(Dataset items)

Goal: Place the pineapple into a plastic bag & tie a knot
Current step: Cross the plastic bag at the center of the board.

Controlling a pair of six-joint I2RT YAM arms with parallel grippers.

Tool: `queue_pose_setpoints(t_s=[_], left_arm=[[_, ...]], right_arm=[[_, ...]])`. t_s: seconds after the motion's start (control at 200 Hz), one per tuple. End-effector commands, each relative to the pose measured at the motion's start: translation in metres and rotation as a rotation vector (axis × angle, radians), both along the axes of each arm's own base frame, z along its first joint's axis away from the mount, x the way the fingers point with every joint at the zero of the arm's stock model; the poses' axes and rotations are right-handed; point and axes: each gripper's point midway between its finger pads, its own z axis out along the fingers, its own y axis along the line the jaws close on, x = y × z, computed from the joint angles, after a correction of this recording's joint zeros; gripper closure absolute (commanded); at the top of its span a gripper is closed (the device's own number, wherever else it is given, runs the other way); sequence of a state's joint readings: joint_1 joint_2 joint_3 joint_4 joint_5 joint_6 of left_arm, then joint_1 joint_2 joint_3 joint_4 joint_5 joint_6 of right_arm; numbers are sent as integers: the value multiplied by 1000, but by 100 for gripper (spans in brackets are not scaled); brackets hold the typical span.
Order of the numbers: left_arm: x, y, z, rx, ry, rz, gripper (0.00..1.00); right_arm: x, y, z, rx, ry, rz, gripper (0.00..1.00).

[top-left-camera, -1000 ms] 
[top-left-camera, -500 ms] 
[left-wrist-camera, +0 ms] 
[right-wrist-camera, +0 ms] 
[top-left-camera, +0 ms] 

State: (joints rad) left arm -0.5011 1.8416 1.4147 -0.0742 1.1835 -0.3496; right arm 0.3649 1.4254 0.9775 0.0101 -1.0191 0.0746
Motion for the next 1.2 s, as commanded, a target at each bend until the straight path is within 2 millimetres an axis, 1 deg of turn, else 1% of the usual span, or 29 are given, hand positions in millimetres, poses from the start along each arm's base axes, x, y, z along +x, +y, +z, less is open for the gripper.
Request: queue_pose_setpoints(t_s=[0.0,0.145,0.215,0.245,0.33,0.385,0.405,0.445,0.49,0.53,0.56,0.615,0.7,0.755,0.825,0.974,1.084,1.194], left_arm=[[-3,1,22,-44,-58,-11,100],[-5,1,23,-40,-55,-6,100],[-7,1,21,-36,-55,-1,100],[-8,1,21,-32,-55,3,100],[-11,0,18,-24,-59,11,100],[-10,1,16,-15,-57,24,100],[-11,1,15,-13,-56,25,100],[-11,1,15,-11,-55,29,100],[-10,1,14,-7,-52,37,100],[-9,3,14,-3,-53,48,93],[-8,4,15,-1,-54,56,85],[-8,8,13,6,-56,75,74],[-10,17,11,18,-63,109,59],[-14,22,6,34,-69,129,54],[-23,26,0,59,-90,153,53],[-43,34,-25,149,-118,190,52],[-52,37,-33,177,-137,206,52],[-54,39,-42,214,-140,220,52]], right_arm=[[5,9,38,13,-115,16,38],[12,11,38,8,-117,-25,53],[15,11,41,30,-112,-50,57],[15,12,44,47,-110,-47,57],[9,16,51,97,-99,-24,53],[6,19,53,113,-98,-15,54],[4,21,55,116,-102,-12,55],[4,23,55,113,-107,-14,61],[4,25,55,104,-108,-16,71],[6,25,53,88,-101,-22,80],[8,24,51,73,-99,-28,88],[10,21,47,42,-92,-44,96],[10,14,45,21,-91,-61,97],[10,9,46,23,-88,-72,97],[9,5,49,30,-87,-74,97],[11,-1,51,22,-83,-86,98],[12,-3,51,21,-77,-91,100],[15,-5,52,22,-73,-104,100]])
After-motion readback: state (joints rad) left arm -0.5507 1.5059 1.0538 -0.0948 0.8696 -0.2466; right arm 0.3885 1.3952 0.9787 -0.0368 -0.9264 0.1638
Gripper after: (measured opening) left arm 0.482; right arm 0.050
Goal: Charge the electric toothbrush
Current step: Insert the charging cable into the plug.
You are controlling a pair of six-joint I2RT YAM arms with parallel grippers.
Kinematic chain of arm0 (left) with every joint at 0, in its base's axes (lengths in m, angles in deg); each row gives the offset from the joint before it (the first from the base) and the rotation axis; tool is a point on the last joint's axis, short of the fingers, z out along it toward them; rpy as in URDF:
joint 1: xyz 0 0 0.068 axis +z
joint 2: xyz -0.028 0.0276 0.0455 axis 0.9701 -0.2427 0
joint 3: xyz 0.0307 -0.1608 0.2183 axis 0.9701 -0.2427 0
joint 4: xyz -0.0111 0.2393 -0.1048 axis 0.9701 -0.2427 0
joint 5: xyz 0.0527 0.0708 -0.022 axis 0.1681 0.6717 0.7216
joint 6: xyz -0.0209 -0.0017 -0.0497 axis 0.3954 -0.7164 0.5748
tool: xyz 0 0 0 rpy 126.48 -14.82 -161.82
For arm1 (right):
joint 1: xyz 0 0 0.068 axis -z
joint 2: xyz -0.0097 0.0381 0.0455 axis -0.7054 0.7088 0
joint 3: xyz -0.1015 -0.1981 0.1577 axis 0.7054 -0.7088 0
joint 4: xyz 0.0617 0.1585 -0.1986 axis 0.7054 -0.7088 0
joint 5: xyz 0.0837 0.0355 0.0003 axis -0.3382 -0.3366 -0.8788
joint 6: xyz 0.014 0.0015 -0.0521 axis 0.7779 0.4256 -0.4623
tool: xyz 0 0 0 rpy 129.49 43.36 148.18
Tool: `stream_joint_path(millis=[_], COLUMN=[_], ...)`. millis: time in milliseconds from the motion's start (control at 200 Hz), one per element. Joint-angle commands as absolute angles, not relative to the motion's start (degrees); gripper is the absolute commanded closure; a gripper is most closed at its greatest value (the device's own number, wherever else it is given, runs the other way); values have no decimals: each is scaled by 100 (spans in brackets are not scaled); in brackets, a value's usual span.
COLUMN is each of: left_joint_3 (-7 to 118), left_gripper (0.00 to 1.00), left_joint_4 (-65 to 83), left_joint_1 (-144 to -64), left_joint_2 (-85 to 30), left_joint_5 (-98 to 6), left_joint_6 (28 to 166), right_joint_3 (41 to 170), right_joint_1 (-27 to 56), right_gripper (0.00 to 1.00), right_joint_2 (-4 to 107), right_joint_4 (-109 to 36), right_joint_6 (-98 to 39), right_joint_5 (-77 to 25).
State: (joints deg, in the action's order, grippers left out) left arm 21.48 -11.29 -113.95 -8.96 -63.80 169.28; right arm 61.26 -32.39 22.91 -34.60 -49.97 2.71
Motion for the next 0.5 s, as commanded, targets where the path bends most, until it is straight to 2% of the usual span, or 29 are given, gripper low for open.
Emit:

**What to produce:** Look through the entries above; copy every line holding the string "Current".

**Response area:**
Current step: Cross the plastic bag at the center of the board.
Current step: Insert the charging cable into the plug.

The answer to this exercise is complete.